For each recording session, we then aligned the slice to our reference anatomical scan in two steps: (1) manual assignment to the closest AP slice in the reference scan; and (2) cross-correlation in space with the chosen slice of the reference scan. We then used the region labels from the aligned reference scan.

We discarded voxels with very little signal due to shadowing, for example, due to bone regrowth. To do so, we applied a Sobel filter to the anatomical image, which computes an approximation of the gradient of the intensity of the image, or edges. We identified shadowed areas by patches of the image (>30 voxels) with consistently low values of the Sobel filtered image. Indeed, in the brain, individual vessels create many edges, so that big patches of low values only occur outside of the brain, or when vessels are hidden by bone.

Once we obtained region labels for each recorded voxel, we computed the region signal for this session using the median activity across voxels. For each region, we only included sessions in which are least 20 voxels of the region were present in the slice. Region signals were extracted for each hemisphere separately and then averaged across the two hemispheres. For further analysis, we considered all regions for which we recorded at least 10 sessions in total over all mice.

Behaviour analysis and onset extraction

Locomotion velocity was obtained from the rotary encoder.

Whisking measurements were obtained through Facemap38. Whisking was obtained by taking the first component of a SVD decomposition of motion energy over the whisker pad.

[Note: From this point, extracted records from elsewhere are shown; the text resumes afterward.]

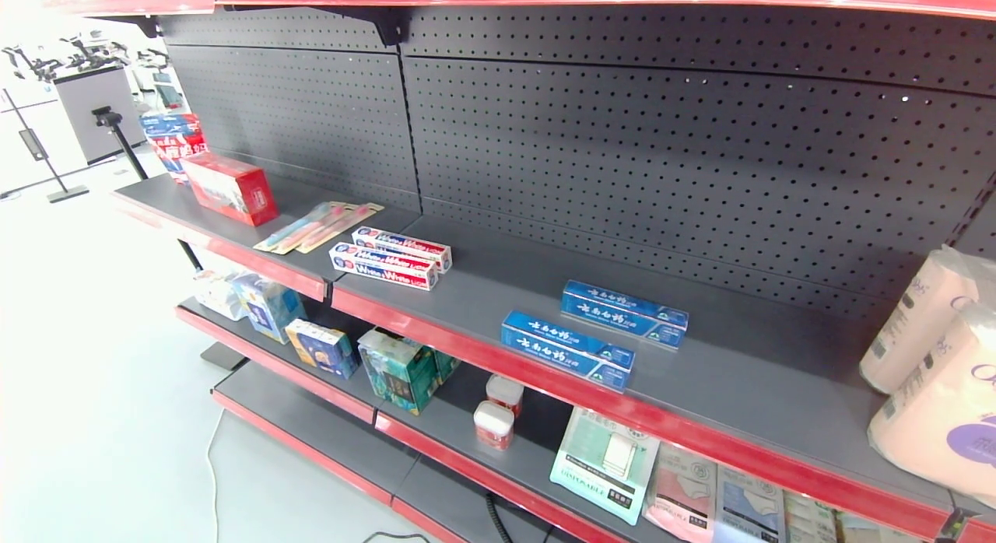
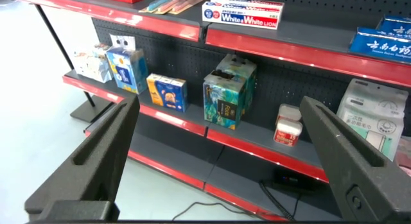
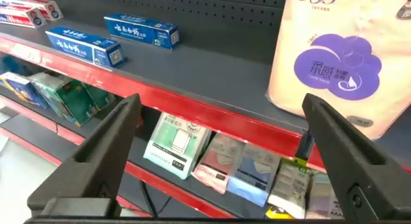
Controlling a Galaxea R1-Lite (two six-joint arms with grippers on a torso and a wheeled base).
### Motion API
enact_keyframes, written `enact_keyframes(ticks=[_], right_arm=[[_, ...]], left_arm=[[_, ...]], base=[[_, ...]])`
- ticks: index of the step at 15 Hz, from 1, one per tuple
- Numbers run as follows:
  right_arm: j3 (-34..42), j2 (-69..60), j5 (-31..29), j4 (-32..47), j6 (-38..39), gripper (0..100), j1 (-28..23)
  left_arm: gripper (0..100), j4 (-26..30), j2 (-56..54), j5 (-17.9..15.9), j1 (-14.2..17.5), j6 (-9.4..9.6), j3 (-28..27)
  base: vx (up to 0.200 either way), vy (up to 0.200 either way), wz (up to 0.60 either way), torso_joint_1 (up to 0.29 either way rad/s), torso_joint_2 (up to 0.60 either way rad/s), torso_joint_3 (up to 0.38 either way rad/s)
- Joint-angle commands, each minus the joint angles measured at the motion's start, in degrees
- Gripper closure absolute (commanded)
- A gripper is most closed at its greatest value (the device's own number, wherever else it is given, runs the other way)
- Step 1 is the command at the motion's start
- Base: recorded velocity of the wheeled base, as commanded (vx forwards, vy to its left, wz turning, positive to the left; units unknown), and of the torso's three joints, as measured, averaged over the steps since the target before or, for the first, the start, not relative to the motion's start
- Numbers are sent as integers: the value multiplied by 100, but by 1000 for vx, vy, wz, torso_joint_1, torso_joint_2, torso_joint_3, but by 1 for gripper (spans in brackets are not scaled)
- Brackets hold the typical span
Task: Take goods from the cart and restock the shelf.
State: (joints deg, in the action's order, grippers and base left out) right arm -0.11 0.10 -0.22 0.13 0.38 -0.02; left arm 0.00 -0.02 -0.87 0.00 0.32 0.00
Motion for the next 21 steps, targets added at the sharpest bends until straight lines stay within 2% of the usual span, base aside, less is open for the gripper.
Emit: enact_keyframes(ticks=[1,6,21], right_arm=[[2,-10,-4,4,6,0,-6],[2,-10,13,-5,6,0,2],[2,-10,13,-5,-11,0,-6]], left_arm=[[0,0,2,-1,0,-5,0],[0,0,2,-1,0,-5,0],[0,0,2,-1,0,-5,0]], base=[[0,0,0,0,0,0],[0,0,0,0,0,0],[0,0,-600,6,2,0]])
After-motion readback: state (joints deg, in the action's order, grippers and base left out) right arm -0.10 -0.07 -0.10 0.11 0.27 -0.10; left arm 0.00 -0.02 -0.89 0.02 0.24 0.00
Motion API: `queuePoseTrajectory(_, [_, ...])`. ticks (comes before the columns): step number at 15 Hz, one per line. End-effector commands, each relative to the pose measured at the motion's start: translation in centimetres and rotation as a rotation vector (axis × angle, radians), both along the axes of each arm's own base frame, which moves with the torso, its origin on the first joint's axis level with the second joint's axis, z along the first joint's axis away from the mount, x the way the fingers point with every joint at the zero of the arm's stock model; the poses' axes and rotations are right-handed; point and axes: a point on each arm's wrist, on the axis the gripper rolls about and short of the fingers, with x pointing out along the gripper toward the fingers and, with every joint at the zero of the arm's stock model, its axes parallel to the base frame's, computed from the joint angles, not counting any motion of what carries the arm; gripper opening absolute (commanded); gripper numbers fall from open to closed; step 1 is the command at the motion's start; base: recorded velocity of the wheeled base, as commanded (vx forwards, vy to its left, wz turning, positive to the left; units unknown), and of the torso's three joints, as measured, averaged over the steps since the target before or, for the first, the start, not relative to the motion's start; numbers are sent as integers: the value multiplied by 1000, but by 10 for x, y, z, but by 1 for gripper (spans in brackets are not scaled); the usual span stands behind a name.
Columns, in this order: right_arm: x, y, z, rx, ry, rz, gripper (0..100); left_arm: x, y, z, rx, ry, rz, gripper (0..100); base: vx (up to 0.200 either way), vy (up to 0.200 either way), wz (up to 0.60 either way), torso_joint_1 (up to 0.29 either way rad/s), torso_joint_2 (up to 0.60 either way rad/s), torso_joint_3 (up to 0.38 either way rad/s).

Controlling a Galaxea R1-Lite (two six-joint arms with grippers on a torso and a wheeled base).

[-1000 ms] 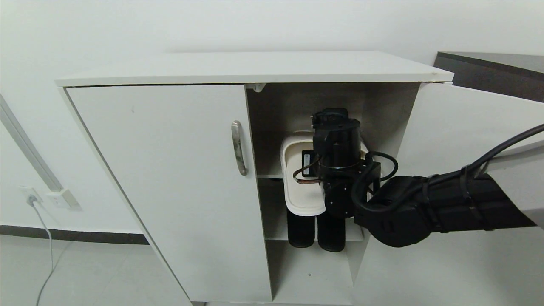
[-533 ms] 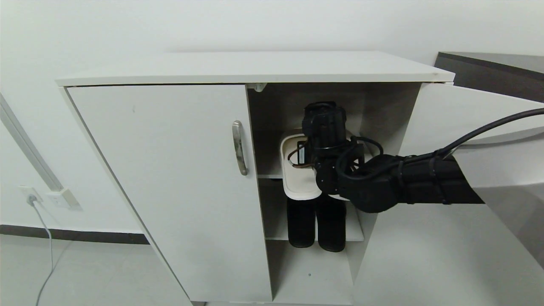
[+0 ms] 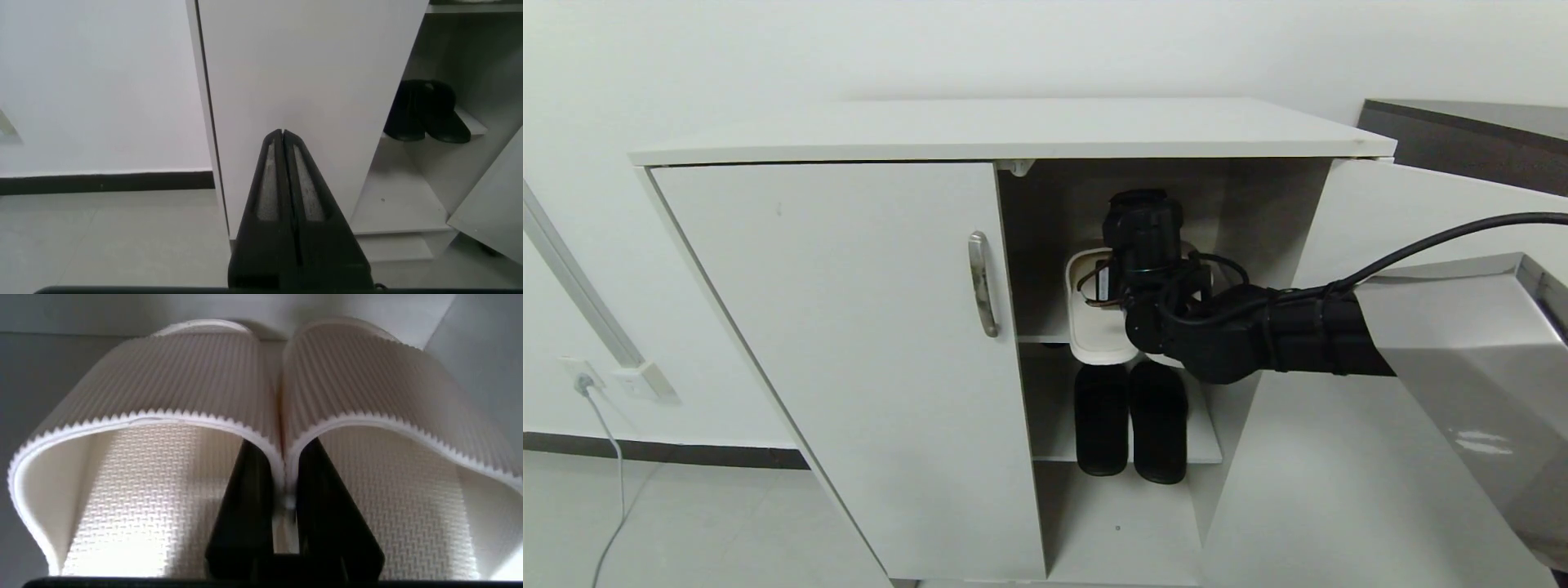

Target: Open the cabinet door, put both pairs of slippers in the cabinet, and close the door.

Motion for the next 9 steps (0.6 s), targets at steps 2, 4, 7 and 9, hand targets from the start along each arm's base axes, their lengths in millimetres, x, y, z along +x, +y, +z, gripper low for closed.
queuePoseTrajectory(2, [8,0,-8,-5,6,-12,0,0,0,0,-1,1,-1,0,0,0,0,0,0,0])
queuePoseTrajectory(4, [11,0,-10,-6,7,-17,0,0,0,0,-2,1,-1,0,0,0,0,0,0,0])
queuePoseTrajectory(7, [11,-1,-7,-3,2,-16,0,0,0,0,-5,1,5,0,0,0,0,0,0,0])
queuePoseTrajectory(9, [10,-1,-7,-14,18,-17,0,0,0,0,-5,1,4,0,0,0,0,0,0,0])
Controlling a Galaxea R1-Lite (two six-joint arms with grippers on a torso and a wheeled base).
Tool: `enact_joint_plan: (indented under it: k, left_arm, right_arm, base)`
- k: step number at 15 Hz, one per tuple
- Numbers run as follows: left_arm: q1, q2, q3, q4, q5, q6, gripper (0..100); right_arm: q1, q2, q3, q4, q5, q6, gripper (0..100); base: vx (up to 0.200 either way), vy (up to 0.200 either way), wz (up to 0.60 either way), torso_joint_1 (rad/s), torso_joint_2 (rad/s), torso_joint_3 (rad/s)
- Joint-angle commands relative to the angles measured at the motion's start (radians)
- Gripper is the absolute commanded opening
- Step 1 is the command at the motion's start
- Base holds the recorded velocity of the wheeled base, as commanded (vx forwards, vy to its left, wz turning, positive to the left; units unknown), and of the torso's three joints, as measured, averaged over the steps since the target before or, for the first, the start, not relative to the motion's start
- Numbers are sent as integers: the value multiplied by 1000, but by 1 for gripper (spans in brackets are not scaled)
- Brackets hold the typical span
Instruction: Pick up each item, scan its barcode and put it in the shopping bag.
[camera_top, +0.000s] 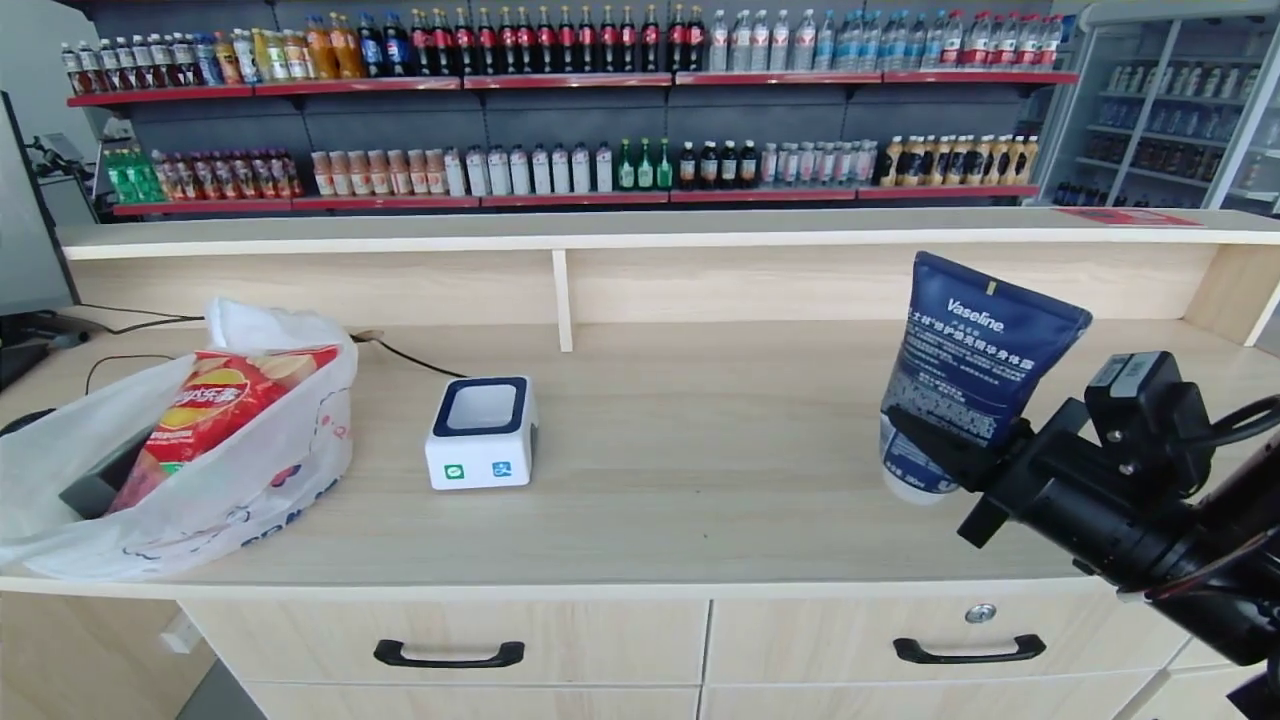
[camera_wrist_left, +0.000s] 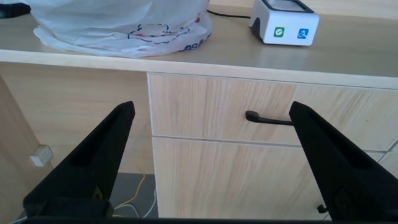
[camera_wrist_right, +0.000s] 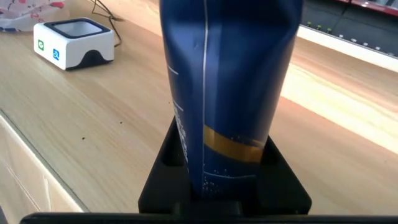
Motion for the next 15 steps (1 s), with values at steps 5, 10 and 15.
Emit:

This was done on either one or two cameras (corresponding to both sides of the mouse face). If the signal was available for two cameras, we used the average across both cameras. To have a comparable signal across sessions, we ensured that higher values corresponded to higher motion, and normalized the signal between 0 and 1, based on the first percentile and the maximum.

All behavioural metrics were binned in the same 300 ms bins as the fUSI data.

Whisking bouts were detected when the signal crossed a given threshold (0.15) and lasted until the signal reached another threshold (0.05) under the condition that the average whisking in the next 4 s remained below this threshold (this is to exclude very short interruptions in longer whisking bouts and allow better separation of whisking bouts).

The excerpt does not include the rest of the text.